Alors prends 2 minutes pour te poser une question simple : est-ce que tout l’argent que tu as encaissé cette année apparaît bien dans ta déclaration ?
Pense notamment à :
- Tes revenus d’activité principaux : est-ce qu’ils correspondent bien à ta comptabilité ?
- Tes encaissements via des intermédiaires : si tu passes par Malt, Upwork, Airbnb ou autres, est-ce que tout a bien été intégré dans ton total ? (attention, depuis 2020, les plateformes transmettent directement tes revenus au fisc, donc mieux vaut que tout soit cohérent).
- Tes revenus liés à ton patrimoine : as-tu déclaré tes éventuels loyers encaissés ou tes plus-values sur tes investissements (crypto, actions…) ?
- Tes revenus à l’étranger : as-tu des comptes ou des revenus hors de France à signaler via le formulaire spécifique ?
💡 En cas de doute sur une source de revenus : déclare. Un oubli involontaire reste un oubli aux yeux du fisc.
- Assure-toi que ton traitement fiscal est cohérent avec ton statut. C’est le point le plus technique, et celui où les erreurs coûtent le plus cher.
Micro, en entreprise individuelle (EI), dirigeant de société (EURL, SASU)… selon ton statut, tu ne remplis pas les mêmes cases.

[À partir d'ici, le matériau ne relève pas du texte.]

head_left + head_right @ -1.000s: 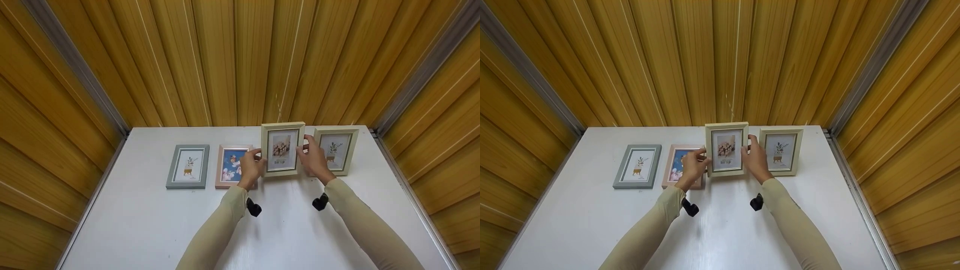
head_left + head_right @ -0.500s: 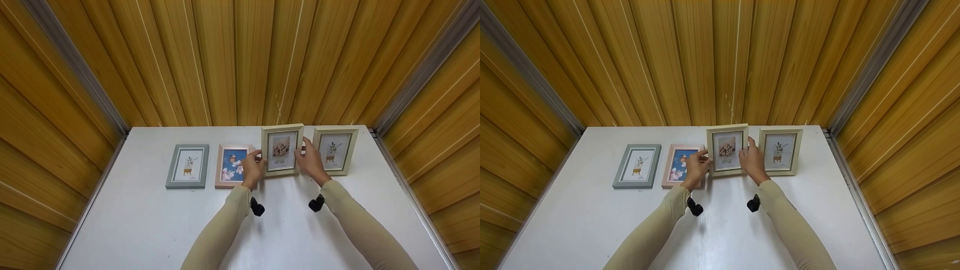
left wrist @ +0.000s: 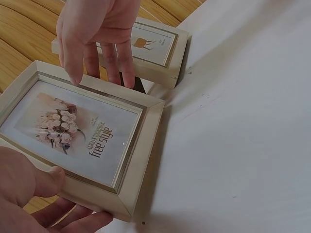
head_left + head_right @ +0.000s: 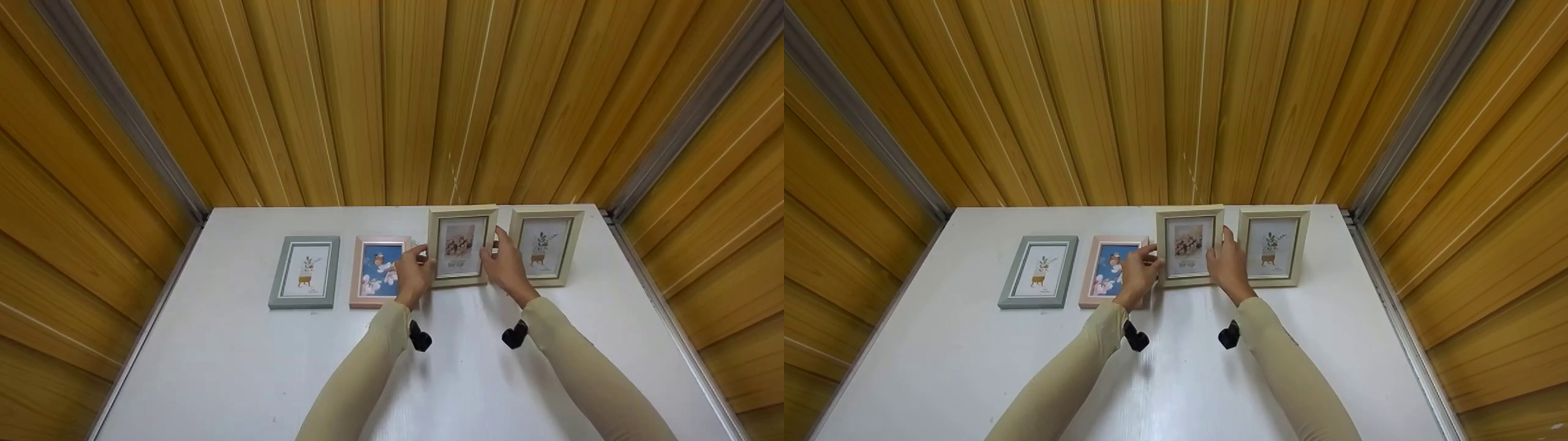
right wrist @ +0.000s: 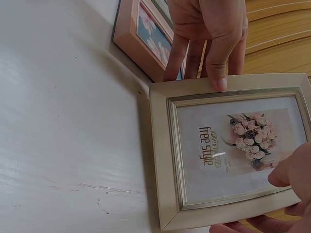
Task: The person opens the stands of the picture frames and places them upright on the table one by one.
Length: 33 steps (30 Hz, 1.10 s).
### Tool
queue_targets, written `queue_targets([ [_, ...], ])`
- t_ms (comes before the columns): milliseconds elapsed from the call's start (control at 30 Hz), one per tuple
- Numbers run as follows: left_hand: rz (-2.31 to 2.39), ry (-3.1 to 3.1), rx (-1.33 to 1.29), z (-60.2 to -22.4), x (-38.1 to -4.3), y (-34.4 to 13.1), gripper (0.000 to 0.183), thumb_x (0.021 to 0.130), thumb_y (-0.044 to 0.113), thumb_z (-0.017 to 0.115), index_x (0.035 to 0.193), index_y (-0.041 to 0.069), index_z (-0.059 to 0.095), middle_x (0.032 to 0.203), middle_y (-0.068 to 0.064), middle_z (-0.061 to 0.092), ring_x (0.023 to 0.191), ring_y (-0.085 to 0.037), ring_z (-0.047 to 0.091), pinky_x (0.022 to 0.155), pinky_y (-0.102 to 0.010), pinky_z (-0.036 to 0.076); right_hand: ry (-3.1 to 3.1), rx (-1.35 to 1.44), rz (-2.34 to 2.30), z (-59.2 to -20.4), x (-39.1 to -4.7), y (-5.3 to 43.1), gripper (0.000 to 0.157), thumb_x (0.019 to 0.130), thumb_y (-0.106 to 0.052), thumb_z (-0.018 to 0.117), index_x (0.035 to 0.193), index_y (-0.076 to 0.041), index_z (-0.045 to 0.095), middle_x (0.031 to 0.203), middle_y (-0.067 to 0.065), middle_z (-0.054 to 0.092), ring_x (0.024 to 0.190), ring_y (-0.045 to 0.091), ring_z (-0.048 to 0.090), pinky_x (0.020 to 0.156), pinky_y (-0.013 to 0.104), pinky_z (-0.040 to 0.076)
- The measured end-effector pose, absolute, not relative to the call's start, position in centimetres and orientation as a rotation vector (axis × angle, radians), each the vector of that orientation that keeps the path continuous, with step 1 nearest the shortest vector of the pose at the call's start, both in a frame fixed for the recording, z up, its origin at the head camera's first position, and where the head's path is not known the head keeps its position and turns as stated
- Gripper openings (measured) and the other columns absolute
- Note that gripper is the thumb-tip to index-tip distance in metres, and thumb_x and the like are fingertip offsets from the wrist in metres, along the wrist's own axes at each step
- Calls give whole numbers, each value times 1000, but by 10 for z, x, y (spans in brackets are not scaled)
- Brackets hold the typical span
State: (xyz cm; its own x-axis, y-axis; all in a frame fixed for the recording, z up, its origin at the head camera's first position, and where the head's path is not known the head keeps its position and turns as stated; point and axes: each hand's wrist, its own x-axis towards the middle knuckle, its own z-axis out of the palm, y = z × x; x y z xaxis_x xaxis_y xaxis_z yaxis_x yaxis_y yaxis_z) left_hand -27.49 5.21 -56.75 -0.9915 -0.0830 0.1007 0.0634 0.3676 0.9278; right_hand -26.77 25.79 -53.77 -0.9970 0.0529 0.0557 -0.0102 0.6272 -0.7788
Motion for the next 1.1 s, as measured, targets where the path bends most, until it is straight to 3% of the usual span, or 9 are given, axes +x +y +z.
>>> queue_targets([
  [833, -1742, -2543, 48, -571, -267, 51, 34, 96, 4, 67, 130, 4, 70, 102, -9, 74, 91, -18, 69, 81, -35, 58, -2767, -34, 1351, -542, -262, 258, 64, 106, -12, 51, 161, 2, 20, 144, 32, 47, 121, 45, 59, 96, 54, 53],
  [1100, -1694, -2548, -37, -572, -266, 48, 29, 94, 1, 69, 123, 3, 73, 107, -13, 75, 92, -19, 71, 79, -35, 59, -2762, 15, 1344, -541, -258, 260, 64, 105, -10, 51, 160, 3, 20, 139, 33, 51, 116, 45, 62, 92, 55, 53],
])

Prends le temps de vérifier : • La nature de tes revenus : salaires, dividendes, BNC, BIC… chaque revenu a sa propre case. Un revenu « mal ventilé » (mis dans la mauvaise colonne), c’est un calcul d’impôt faussé dès le départ. • Ton régime d’imposition : es-tu bien au bon régime cette année ? Si tu as changé de statut en cours d’année, ta déclaration doit refléter cette transition. • Le traitement de tes cotisations : selon ton statut, une partie de tes cotisations sociales est déductible de ton revenu imposable. Vérifie que c’est bien pris en compte pour ne pas gonfler artificiellement ton bénéfice. Si tout est cohérent, ton impôt le sera aussi.
Passe en revue tout ce qui peut réduire la note
C’est souvent la partie la plus négligée, et pourtant la plus rentable 💸
Beaucoup d’indépendants et d’entrepreneurs paient plus d’impôts qu’ils ne le devraient, simplement parce qu’ils n’ont pas pensé à déclarer certaines déductions ou à activer certains dispositifs.

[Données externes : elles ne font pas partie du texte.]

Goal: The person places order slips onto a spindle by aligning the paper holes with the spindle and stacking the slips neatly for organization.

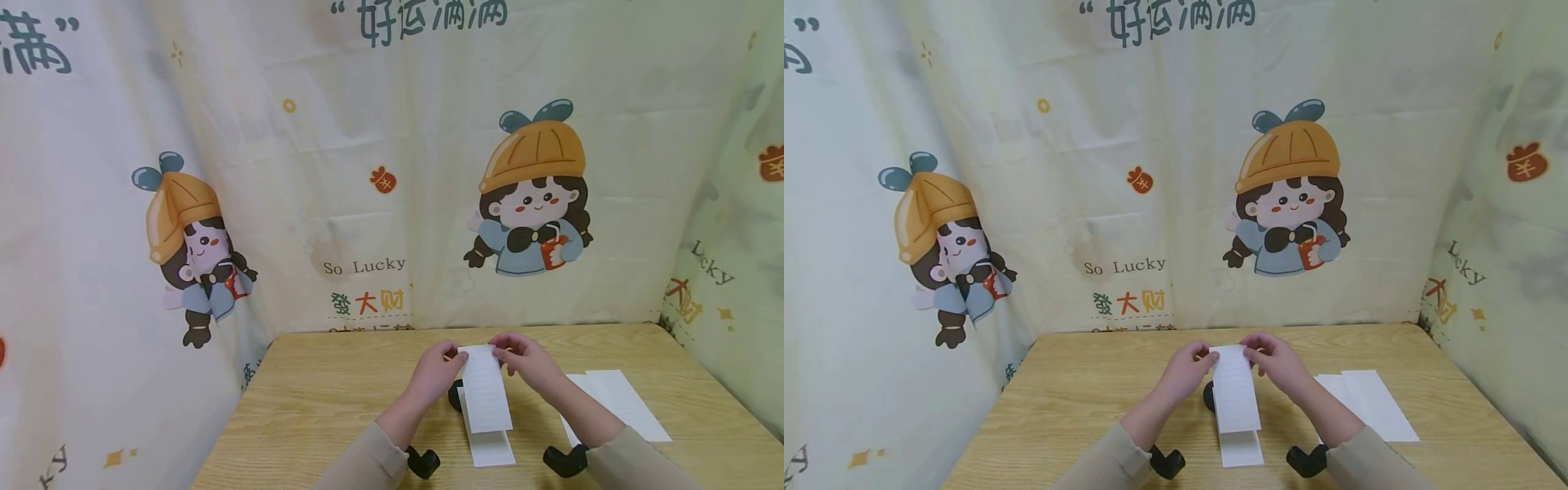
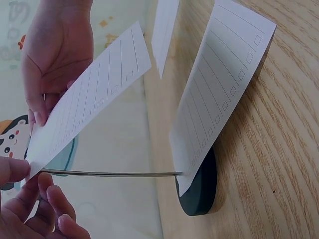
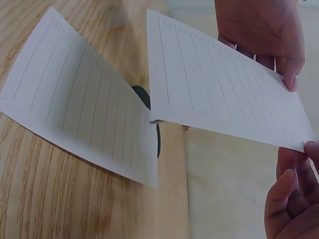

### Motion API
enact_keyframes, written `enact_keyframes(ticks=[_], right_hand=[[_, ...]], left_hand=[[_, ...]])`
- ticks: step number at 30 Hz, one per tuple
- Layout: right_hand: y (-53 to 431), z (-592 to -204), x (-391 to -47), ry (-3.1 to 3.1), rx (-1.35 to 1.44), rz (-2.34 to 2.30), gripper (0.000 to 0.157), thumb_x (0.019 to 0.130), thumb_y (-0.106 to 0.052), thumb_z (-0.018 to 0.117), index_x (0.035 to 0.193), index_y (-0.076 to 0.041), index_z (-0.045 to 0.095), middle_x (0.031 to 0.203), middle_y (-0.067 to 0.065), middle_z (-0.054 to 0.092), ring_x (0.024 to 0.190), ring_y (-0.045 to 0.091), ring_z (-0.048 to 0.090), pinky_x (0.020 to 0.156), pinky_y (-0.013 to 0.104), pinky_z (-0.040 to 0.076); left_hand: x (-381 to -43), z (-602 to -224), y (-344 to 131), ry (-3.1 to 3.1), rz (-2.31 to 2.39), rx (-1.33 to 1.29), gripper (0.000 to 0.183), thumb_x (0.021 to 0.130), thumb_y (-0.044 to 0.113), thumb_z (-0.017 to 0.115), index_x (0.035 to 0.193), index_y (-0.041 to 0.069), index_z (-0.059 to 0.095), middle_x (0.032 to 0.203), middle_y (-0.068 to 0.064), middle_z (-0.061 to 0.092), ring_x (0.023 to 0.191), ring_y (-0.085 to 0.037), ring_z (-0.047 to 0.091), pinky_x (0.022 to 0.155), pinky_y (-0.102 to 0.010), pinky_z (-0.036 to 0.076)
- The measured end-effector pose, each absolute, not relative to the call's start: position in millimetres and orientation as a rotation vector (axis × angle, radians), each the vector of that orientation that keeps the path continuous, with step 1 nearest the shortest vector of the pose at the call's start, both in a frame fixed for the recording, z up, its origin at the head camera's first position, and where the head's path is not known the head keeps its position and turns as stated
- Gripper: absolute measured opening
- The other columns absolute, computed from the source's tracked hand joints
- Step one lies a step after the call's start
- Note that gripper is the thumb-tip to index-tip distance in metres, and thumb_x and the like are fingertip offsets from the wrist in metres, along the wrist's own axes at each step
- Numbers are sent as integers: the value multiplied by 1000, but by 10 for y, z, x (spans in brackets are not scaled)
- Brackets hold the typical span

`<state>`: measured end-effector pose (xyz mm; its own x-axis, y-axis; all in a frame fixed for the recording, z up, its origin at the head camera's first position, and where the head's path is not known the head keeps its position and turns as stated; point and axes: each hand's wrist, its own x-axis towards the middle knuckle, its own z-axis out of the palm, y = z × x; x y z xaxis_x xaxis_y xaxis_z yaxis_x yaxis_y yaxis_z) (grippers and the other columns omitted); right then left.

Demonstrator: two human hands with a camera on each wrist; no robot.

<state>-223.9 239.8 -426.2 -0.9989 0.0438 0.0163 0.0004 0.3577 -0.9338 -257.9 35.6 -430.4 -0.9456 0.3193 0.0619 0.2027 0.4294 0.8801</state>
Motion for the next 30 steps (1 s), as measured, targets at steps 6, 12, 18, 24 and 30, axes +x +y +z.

Avant de valider, vérifie que tu n’as rien oublié, notamment : Tes frais et charges déductibles (si tu es au réel) → Frais pro, matériel, déplacements… tout ce qui vient réduire ton bénéfice imposable
Ton abattement (si tu es en micro) → Normalement il est appliqué automatiquement, mais ça vaut la peine de vérifier
Les pensions versées → Pension alimentaire, aide à un proche… certaines sont déductibles
Tes dons → Réduction d’impôt de 66%, voire 75% selon les cas
Tes crédits et réductions d’impôt → Garde d’enfants, emploi à domicile, formation… des cases souvent oubliées
Ton épargne retraite (PER) → Tes versements sont déductibles de ton revenu imposable dans la limite d’un certain plafond. Et ce plafond peut inclure des droits non utilisés des années précédentes.
Tes cotisations Madelin → Si tu as une mutuelle ou une prévoyance TNS, vérifie que tes cotisations sont bien déduites. C’est un avantage fiscal majeur qui passe trop souvent à la trappe. Le vrai risque ici, ce n’est pas de mal déclarer. C’est d’oublier ce qui pourrait te faire payer moins.

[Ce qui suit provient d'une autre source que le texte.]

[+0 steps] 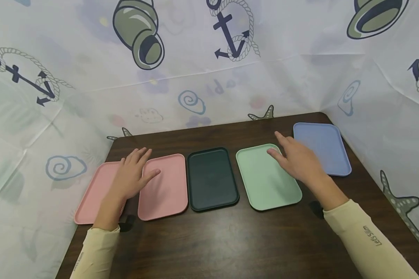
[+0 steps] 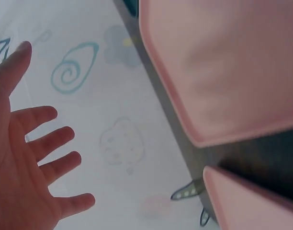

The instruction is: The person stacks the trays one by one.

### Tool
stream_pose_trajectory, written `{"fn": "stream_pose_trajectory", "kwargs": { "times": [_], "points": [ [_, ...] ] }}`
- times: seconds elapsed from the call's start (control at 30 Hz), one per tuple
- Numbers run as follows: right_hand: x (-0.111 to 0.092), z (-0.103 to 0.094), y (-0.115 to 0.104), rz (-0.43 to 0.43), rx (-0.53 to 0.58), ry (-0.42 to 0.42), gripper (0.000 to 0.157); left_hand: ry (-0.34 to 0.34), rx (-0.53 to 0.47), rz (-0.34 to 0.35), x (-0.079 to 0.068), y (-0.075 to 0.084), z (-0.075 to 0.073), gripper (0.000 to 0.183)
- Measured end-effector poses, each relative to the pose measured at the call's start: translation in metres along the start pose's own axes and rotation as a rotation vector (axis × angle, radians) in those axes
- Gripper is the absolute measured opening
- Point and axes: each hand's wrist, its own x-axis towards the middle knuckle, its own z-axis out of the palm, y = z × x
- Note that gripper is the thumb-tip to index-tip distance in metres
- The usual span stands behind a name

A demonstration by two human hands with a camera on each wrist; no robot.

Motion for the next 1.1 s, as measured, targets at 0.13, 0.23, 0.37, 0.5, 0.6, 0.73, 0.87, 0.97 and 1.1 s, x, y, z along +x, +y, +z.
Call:
{"fn": "stream_pose_trajectory", "kwargs": {
  "times": [0.13,0.23,0.37,0.5,0.6,0.73,0.87,0.97,1.1],
  "points": [
    [-0.004,0.023,-0.020,0.032,0.109,-0.047,0.067,-0.005,-0.011,0.016,0.006,0.011,0.010,0.076],
    [-0.009,0.042,-0.037,0.053,0.182,-0.109,0.059,-0.022,-0.027,0.013,0.014,0.020,0.018,0.072],
    [-0.014,0.069,-0.056,0.074,0.270,-0.201,0.043,-0.058,-0.049,0.002,0.028,0.031,0.029,0.066],
    [-0.019,0.094,-0.069,0.101,0.297,-0.252,0.031,-0.106,-0.055,-0.006,0.046,0.038,0.044,0.061],
    [-0.023,0.109,-0.075,0.146,0.286,-0.273,0.031,-0.151,-0.054,-0.016,0.060,0.041,0.057,0.060],
    [-0.028,0.121,-0.080,0.214,0.265,-0.283,0.041,-0.211,-0.045,-0.028,0.078,0.046,0.073,0.060],
    [-0.030,0.128,-0.084,0.244,0.248,-0.277,0.049,-0.246,-0.045,-0.051,0.090,0.048,0.084,0.058],
    [-0.031,0.133,-0.086,0.260,0.245,-0.272,0.051,-0.254,-0.055,-0.071,0.096,0.048,0.089,0.053],
    [-0.032,0.138,-0.087,0.272,0.232,-0.262,0.052,-0.255,-0.063,-0.069,0.101,0.048,0.094,0.046]
  ]
}}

La checklist en un coup d’œil
Pour t’aider à y voir plus clair au moment du clic final, on t’a résumé tout ça dans un mémo visuel que tu peux télécharger gratuitement :
Dernier conseil : si malgré tout ça, le doute persiste ou que ta situation est complexe, ne reste pas seul. Un expert-comptable ou un conseiller fiscal peut te faire économiser bien plus que le prix de ses honoraires en évitant une erreur de stratégie.